> Task instructions
A picture-free, exact transcript of the entries below is required.

Records contained in a dataset:
————————

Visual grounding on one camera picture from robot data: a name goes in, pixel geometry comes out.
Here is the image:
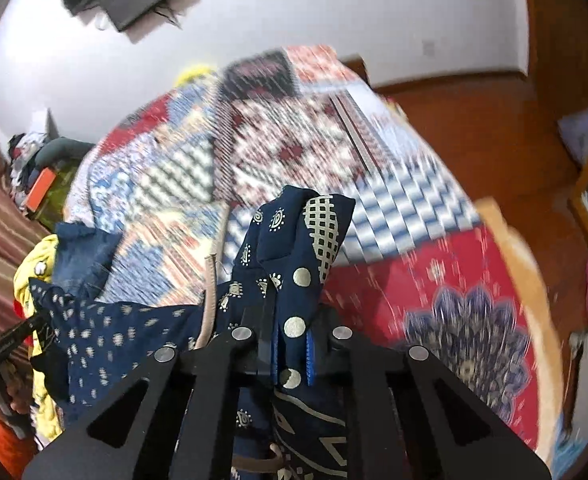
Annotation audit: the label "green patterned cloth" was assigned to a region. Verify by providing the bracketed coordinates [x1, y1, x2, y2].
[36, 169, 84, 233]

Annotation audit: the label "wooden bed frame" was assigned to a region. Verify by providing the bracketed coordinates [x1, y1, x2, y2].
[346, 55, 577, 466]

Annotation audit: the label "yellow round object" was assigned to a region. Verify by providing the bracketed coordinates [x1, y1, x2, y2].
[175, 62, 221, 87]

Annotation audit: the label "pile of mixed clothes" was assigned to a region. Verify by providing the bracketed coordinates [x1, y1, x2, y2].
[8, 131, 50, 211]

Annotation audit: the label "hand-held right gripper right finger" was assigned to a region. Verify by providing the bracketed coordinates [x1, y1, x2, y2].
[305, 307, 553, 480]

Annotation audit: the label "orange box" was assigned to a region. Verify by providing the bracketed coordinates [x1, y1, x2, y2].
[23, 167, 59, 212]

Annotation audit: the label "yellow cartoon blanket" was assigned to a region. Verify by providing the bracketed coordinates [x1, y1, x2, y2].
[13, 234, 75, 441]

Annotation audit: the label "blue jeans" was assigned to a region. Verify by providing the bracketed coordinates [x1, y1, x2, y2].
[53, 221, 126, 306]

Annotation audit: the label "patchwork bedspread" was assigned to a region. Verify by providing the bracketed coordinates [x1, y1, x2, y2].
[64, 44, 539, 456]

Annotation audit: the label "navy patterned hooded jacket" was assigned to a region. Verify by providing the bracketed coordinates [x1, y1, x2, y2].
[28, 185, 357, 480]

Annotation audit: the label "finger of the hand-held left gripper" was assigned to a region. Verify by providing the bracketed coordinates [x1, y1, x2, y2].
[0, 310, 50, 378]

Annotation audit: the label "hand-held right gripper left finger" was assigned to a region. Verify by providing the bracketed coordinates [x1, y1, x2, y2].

————————

> Reply to the task
Visual grounding on one camera picture from robot data: a name goes in, pixel geometry comes out.
Here is the image:
Annotation audit: the label "green patterned cloth" was assigned to a region. Verify by providing the bracketed coordinates [x1, y1, x2, y2].
[36, 169, 84, 233]

Annotation audit: the label "wooden bed frame" was assigned to a region. Verify by providing the bracketed coordinates [x1, y1, x2, y2].
[346, 55, 577, 466]

Annotation audit: the label "yellow round object" was assigned to a region. Verify by providing the bracketed coordinates [x1, y1, x2, y2].
[175, 62, 221, 87]

Annotation audit: the label "pile of mixed clothes" was assigned to a region. Verify by providing the bracketed coordinates [x1, y1, x2, y2].
[8, 131, 50, 211]

Annotation audit: the label "hand-held right gripper right finger" was assigned to a region. Verify by providing the bracketed coordinates [x1, y1, x2, y2].
[305, 307, 553, 480]

Annotation audit: the label "orange box" was assigned to a region. Verify by providing the bracketed coordinates [x1, y1, x2, y2].
[23, 167, 59, 212]

Annotation audit: the label "yellow cartoon blanket" was assigned to a region. Verify by providing the bracketed coordinates [x1, y1, x2, y2].
[13, 234, 75, 441]

Annotation audit: the label "blue jeans" was assigned to a region. Verify by providing the bracketed coordinates [x1, y1, x2, y2].
[53, 221, 126, 306]

Annotation audit: the label "patchwork bedspread" was assigned to a region. Verify by providing the bracketed coordinates [x1, y1, x2, y2].
[64, 44, 539, 456]

Annotation audit: the label "navy patterned hooded jacket" was assigned to a region. Verify by providing the bracketed coordinates [x1, y1, x2, y2].
[28, 185, 357, 480]

Annotation audit: the label "finger of the hand-held left gripper" was assigned to a region. Verify by providing the bracketed coordinates [x1, y1, x2, y2].
[0, 310, 50, 378]

Annotation audit: the label "hand-held right gripper left finger" was assigned to a region. Verify by providing the bracketed coordinates [x1, y1, x2, y2].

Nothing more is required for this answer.